▸ **WHAT NEEDS TO BE DONE**:
Everything from the line that contains "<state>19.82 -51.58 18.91" to the end of the listing below, both ends included, is to be transcribed word for word, and nothing else.
--- START ---
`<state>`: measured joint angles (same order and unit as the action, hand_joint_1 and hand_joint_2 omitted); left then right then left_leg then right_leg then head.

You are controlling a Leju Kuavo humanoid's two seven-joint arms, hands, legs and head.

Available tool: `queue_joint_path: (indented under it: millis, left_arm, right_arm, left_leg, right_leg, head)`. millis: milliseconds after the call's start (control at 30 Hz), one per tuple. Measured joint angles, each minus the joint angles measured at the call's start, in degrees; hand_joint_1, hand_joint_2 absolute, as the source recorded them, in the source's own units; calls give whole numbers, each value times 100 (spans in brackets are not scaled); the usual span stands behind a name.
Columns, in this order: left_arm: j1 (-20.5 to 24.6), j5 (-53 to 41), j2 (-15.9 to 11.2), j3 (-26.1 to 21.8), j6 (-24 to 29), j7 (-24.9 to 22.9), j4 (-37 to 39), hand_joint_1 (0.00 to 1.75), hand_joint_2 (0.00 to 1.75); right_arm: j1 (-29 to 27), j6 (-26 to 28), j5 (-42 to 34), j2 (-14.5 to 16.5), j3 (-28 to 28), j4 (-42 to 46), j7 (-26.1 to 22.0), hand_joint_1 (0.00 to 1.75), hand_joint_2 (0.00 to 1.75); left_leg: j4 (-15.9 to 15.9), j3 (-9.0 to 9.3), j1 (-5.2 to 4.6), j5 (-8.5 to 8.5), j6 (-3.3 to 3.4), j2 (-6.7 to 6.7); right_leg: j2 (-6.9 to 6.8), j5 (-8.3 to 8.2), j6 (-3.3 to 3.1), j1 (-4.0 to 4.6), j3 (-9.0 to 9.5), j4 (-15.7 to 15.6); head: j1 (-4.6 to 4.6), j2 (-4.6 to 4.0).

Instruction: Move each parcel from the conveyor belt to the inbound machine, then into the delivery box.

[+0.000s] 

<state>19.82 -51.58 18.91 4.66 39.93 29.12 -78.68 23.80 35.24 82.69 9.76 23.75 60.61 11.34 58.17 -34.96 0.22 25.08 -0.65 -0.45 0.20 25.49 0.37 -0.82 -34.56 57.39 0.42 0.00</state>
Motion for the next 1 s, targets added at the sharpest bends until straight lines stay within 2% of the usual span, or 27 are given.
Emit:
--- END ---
▸ **ANSWER BOX**:
<state>19.82 -51.58 18.91 4.66 39.93 29.12 -78.68 23.80 35.24 82.69 9.76 23.75 60.61 11.34 58.17 -34.96 0.22 25.08 -0.65 -0.45 0.20 25.49 0.37 -0.82 -34.56 57.39 0.42 0.00</state>
Motion for the next 1 s, targets added at the sharpest bends until straight lines stay within 2% of the usual span, or 27 are given.
Emit:

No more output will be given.